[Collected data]
□ □ □ □
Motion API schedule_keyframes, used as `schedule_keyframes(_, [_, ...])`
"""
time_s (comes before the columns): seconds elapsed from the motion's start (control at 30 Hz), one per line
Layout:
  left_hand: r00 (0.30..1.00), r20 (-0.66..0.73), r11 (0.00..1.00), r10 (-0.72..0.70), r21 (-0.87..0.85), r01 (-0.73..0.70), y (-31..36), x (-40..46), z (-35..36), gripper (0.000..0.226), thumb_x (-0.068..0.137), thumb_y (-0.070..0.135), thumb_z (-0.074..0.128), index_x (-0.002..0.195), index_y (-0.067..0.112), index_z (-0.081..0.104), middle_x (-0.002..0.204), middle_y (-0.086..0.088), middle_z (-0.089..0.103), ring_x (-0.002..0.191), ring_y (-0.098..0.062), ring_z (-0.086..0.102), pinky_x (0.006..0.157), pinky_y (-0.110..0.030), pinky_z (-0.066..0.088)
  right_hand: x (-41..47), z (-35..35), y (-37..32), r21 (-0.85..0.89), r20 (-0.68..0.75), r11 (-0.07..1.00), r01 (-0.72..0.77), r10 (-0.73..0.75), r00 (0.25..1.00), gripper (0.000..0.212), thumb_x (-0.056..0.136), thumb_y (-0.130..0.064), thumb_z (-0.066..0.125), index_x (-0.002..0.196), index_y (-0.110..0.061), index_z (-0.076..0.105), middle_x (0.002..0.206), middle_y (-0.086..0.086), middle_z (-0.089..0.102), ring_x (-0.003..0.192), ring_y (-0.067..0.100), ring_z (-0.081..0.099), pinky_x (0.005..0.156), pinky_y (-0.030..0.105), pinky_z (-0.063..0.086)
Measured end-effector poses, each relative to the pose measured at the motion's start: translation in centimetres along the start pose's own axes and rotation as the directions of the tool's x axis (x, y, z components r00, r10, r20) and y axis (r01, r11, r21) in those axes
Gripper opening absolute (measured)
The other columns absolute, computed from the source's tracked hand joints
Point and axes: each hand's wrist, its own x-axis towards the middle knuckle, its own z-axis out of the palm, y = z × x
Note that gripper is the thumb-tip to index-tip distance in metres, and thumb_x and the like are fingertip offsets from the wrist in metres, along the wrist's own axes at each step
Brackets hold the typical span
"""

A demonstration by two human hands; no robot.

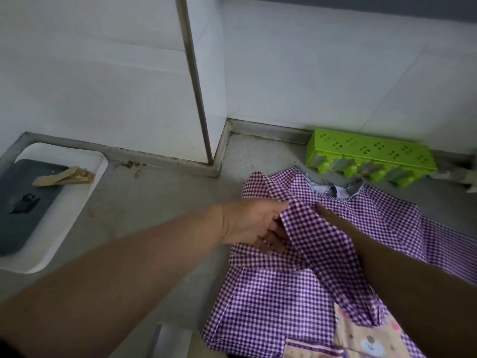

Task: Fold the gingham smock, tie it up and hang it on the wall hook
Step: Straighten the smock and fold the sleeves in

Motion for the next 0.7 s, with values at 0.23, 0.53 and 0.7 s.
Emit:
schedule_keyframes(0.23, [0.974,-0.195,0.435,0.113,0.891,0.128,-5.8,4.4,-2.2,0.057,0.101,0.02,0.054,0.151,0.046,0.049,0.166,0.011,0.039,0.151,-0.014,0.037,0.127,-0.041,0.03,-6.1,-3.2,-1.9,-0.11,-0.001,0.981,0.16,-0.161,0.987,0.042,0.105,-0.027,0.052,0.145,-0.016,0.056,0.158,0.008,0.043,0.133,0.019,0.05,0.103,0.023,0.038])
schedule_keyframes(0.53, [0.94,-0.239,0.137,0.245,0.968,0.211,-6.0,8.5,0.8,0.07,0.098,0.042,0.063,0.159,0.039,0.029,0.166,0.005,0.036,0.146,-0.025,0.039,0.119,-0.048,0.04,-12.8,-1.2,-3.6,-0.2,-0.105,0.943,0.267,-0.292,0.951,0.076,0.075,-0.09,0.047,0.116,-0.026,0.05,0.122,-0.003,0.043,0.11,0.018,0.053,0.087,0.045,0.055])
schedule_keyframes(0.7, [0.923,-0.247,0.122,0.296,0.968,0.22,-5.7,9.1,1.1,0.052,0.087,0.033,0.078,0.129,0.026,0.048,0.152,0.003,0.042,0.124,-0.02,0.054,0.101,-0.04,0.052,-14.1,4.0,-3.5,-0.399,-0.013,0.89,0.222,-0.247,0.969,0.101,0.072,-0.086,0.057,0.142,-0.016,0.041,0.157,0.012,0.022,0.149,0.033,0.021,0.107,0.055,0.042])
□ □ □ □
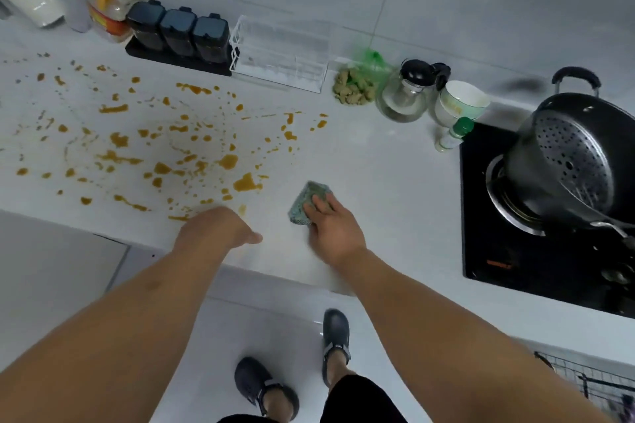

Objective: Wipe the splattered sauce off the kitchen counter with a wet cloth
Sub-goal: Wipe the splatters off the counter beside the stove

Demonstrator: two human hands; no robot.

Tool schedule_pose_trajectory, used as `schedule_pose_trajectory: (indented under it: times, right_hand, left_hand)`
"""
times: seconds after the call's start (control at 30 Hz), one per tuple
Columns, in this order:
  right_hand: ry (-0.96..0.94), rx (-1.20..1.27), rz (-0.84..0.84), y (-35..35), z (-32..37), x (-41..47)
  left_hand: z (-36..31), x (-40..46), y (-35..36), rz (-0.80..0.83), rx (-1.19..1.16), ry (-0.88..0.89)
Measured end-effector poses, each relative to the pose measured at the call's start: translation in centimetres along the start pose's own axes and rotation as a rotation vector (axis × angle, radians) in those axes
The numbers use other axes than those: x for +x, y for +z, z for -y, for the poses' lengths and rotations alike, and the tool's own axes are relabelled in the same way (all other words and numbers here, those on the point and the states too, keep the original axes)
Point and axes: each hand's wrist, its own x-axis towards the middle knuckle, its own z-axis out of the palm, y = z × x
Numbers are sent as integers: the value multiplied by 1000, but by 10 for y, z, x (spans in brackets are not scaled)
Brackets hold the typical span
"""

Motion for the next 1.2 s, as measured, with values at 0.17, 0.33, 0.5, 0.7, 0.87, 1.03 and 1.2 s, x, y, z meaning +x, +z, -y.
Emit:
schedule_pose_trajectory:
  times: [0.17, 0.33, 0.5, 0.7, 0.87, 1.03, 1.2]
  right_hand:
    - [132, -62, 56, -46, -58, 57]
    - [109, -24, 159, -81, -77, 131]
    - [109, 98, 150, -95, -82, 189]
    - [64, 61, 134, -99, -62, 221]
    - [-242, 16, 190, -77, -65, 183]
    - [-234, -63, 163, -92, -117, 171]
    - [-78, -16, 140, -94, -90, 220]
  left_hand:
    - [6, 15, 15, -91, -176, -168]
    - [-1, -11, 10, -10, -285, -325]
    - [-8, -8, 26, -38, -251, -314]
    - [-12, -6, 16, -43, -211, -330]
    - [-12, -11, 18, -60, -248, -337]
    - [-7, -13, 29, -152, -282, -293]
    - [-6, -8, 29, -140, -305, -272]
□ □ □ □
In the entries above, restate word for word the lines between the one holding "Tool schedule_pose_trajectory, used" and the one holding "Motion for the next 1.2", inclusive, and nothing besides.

Tool schedule_pose_trajectory, used as `schedule_pose_trajectory: (indented under it: times, right_hand, left_hand)`
"""
times: seconds after the call's start (control at 30 Hz), one per tuple
Columns, in this order:
  right_hand: ry (-0.96..0.94), rx (-1.20..1.27), rz (-0.84..0.84), y (-35..35), z (-32..37), x (-41..47)
  left_hand: z (-36..31), x (-40..46), y (-35..36), rz (-0.80..0.83), rx (-1.19..1.16), ry (-0.88..0.89)
Measured end-effector poses, each relative to the pose measured at the call's start: translation in centimetres along the start pose's own axes and rotation as a rotation vector (axis × angle, radians) in those axes
The numbers use other axes than those: x for +x, y for +z, z for -y, for the poses' lengths and rotations alike, and the tool's own axes are relabelled in the same way (all other words and numbers here, those on the point and the states too, keep the original axes)
Point and axes: each hand's wrist, its own x-axis towards the middle knuckle, its own z-axis out of the palm, y = z × x
Numbers are sent as integers: the value multiplied by 1000, but by 10 for y, z, x (spans in brackets are not scaled)
Brackets hold the typical span
"""

Motion for the next 1.2 s, as measured, with values at 0.17, 0.33, 0.5, 0.7, 0.87, 1.03 and 1.2 s, x, y, z meaning +x, +z, -y.

This brings the exercise to completion.